Game: Madballs in Babo: Invasion
Platform: Xbox Live Arcade
Publisher: Head Games
Developer: Playbrains
ESRB: Everyone
Genre: Action Shooter
Players: 1-16
What's Hot: Lots of character class and weapon variety, polished art, funny writing, dynamic level design
What's Not: Replaying levels if you run out of lives during boss battles
Review by: Neilie Johnson
Madballs in Babo: Invasion, the new action shooter based on the series of popular 80's gross-out toys is something of a pleasant surprise. The last time I saw the game it was on a three-inch iPod Touch screen at this year's E3 and at that scale all I could really see were colorful balls rolling around willy-nilly. The game is out now on Xbox Live and at its proper scale, proves to be an unexpectedly entertaining action game.
The story of Madballs in Babo—and there is one—is that an errant meteor strike causes the peacefully inert inhabitants of planet Babolon to evolve into combative, gun-toting globules who take up arms—er, weapons—against each other. There's a lot of other stuff involving Mercs, abandoned space ships and an ancient artifact but who cares? In a game like this, even if the writing's pretty funny, the story's still beside the point. At the start of the single player campaign, players choose between two factions: Babo and Scorched. Babo players start with Oculus Orbus who looks like (surprise!) a giant eyeball. Oculus is the most balanced character but as the game progresses, other classes unlock and you can switch among them at Transmogrifying stations located near checkpoints.

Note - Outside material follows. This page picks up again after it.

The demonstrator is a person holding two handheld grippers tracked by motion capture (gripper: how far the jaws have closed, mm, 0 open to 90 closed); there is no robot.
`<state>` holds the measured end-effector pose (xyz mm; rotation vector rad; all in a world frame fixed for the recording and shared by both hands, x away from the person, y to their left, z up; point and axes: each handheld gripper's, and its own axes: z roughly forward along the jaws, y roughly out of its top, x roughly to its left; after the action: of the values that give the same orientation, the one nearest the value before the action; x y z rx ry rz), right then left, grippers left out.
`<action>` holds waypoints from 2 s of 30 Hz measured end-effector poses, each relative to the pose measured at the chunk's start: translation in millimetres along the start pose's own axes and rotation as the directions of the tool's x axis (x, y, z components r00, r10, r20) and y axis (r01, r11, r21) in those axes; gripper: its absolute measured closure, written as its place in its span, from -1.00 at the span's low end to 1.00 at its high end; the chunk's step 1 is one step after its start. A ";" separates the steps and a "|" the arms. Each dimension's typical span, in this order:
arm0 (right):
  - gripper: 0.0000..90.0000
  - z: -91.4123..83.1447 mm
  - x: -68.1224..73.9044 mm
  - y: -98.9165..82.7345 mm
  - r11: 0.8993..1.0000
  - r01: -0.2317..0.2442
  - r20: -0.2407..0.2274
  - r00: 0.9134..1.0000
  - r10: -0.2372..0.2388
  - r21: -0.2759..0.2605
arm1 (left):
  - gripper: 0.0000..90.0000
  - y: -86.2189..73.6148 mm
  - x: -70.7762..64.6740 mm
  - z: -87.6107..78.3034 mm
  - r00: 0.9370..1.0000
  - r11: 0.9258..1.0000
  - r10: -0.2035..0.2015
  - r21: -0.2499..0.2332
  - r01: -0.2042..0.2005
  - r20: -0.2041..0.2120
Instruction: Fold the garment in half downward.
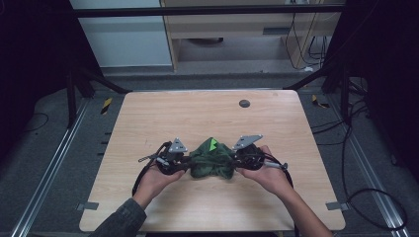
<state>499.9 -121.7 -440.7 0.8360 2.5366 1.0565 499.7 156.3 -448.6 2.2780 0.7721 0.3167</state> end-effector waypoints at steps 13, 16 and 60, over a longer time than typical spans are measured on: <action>0.46 -1.1 7.6 -9.1 1.000 0.003 -0.005 1.000 -0.003 -0.002 | 0.58 -7.3 -6.0 -1.0 1.000 1.000 0.005 0.002 -0.005 0.006; 0.44 -1.7 9.2 -10.7 1.000 0.000 -0.006 1.000 0.000 -0.001 | 0.57 -8.8 -7.5 -0.7 1.000 1.000 0.007 0.006 -0.007 0.010; 0.08 -3.8 17.6 -19.3 1.000 0.011 -0.012 1.000 -0.011 0.005 | 0.41 -17.4 -10.7 -0.6 1.000 1.000 -0.005 -0.006 0.005 -0.005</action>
<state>476.2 -124.2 -452.3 0.8183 2.5525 1.0550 483.4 160.1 -460.3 2.2701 0.7782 0.3221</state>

Gameplay is seen from either an overhead or an orthographic (almost overhead) point of view and consists of rolling through the environment blasting everything that moves. The controls are intuitive and easy to pick up; you move with the left thumbstick, fire weapons with the right trigger and swap weapon modes by pressing the Y button. You can also throw grenades and molotov cocktails with the left and right bumper buttons and squeeze the left trigger to activate your character's special abilities. Good thing too, because you'll be needing those abilities—and each character has a different one like Rocket Jump, Disarm and Cloak—often as you fend off waves and waves of enemies.
You'll encounter various types of enemies along the way, including thorny gumballs called Chompiis and lava-ball Moltoks, both of which roll relentlessly at you like mindless torpedoes. Then there's the sentient enemies, the Mercs, the robot turrets and the flying bat-thingies called Damos. All the enemies do one of four different types of damage: impact, energy, heat and cold and are best fought off with the damage type opposite from the one they use. Luckily, there's a wide range of weapons, each with two different damage modes so you'll never be caught unprepared.
Madballs in Babo's weapons offer a lot of variety and are the main source of fun in the game. Each faction has its own weapons including the usual rifle, shotgun and rocket launcher types and both factions can use them once they've been unlocked. Weapons like the Beamer, which acts both as a long-distance sniping weapon in Photon mode and a begetter of heat-seeking awesomeness in Missile Swarm mode, can be found scattered around the maps. Somewhat secondary to the weaponry, but no less fun are the various character classes. Different characters play very differently and the ease of completing objectives depends heavily on which of them you're using. Eidolon for instance, is super fast and best at escaping areas about to self-destruct while Jenkins can hack terminals to access friendly turrets.
No matter which character you play, the game's difficulty is well balanced, challenging without being frustrating and has a generous number of checkpoints that keep you from redoing too much of the game if you die. However...I have to scold the designers, not for going with the old-school “limited number of lives” idea, but for punishing the player for dying during boss battles. Yup, if you run out of lives during a boss battle, you have to replay the entire preceding level before fighting the boss again. That said, the levels aren't terribly long, and the level design takes good advantage of the rolling ball movement with varying height levels, speed boost ramps and launch platforms that send you sailing across the map.